What the task requires >> Reproduce all lines of the listing below in which the word "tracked" occurs.
_____
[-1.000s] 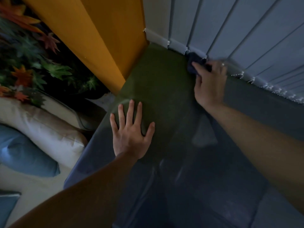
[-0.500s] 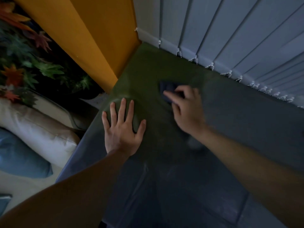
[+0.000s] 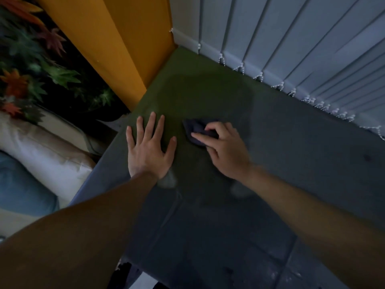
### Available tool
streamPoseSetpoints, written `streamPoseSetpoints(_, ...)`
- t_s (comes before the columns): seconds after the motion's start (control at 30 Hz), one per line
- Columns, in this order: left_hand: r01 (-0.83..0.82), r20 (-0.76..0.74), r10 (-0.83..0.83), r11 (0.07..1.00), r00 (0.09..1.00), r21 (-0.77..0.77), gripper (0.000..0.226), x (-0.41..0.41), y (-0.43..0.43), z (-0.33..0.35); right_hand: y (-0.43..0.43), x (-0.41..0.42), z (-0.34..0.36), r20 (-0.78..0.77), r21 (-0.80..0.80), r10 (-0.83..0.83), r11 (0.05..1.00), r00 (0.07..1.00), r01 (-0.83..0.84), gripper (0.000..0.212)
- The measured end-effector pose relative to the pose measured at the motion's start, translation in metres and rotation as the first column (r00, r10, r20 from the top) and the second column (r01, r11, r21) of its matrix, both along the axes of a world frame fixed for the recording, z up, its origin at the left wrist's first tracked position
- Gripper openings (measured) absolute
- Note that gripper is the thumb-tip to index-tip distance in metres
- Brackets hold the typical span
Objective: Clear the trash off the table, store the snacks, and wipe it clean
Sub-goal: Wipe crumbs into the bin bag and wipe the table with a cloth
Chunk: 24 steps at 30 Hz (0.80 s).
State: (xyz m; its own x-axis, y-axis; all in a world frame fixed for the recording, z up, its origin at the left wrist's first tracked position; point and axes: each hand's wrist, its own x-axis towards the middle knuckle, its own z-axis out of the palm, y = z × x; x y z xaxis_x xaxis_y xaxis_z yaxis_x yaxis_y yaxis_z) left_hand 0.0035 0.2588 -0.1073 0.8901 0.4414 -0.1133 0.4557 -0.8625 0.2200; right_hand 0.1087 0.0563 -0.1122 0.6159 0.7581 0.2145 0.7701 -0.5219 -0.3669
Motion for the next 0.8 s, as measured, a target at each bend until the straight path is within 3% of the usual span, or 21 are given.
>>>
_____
Output for this task >>
- The measured end-effector pose relative to the pose measured at the motion's start, translation in metres and rotation as the first column (r00, r10, r20 from the top) and the second column (r01, r11, r21) of its matrix, both along the axes of a world frame fixed for the recording, z up, its origin at the left wrist's first tracked position
State: (xyz m; its own x-axis, y-axis; all in a world frame fixed for the recording, z up, its origin at the left wrist's first tracked position; point and axes: each hand's wrist, its own x-axis towards the middle knuckle, its own z-axis out of the palm, y = z × x; x y z xaxis_x xaxis_y xaxis_z yaxis_x yaxis_y yaxis_z) left_hand 0.0035 0.2588 -0.1073 0.8901 0.4414 -0.1133 0.4557 -0.8625 0.2200; right_hand 0.1087 0.0563 -0.1122 0.6159 0.7581 0.2145 0.7701 -0.5219 -0.3669

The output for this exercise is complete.